Now, if you are having a $gcc$ or $icc$ compiler on windows, its very much okay. But just one clarification: We won't be using the word "Turbo C" further in any of the discussions.


What a $C$ program does?

First of all why are we using $C$ language? We can start from there:

Digital Circuits

We all know that the most important thing inside our CPU is the processor. It is made up of digital components like flip-flops and those who have studied digital circuits would understand that the digital circuits produce output from the input, when supplied with power and a clock. The speed at which the output is produced is determined by the clock speed of the CPU, because the clock determines the speed of transfer of bits between different units (and that's why a 3 GHz processor is faster than a 1 GHz processor).

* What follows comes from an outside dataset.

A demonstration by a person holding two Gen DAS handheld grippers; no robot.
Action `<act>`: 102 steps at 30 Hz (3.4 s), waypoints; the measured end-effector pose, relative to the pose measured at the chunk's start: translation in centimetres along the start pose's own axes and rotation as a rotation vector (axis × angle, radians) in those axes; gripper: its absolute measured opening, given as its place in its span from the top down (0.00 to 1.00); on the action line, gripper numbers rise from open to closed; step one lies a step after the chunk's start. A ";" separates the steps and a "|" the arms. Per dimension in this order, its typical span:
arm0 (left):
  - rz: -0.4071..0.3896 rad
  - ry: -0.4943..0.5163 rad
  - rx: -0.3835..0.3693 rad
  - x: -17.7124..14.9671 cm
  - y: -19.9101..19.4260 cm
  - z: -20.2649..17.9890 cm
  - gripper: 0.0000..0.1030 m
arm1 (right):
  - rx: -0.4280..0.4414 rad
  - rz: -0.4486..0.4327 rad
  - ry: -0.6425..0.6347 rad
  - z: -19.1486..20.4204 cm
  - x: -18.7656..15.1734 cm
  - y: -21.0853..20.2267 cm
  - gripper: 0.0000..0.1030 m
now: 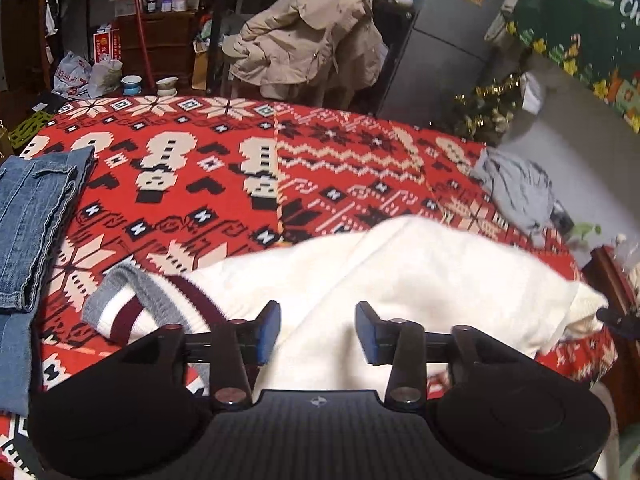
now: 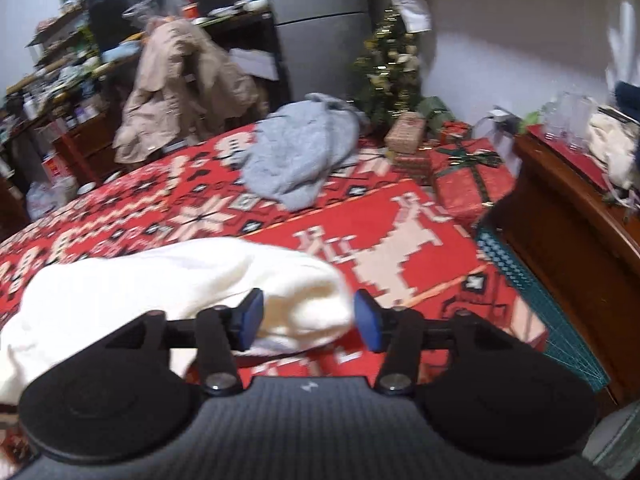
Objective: Fold clothes
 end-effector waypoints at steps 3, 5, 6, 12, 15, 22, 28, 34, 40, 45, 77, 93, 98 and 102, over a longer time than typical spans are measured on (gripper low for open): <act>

But this will be effective only if the processor has the input data available. (Most times there is delay for the CPU to get the input data and that's why the actual running time of a process on a 1GHz processor is not 3 $\times$, compared to the same process running on a 3GHz processor.)

Computer Organization

The reason for the above problem is that data is given to processor from memory and the time to take a data from memory to processor is like 100 $\times$, the speed at which the processor works. So, we use many techniques like buffering, caching etc. to minimize this effect.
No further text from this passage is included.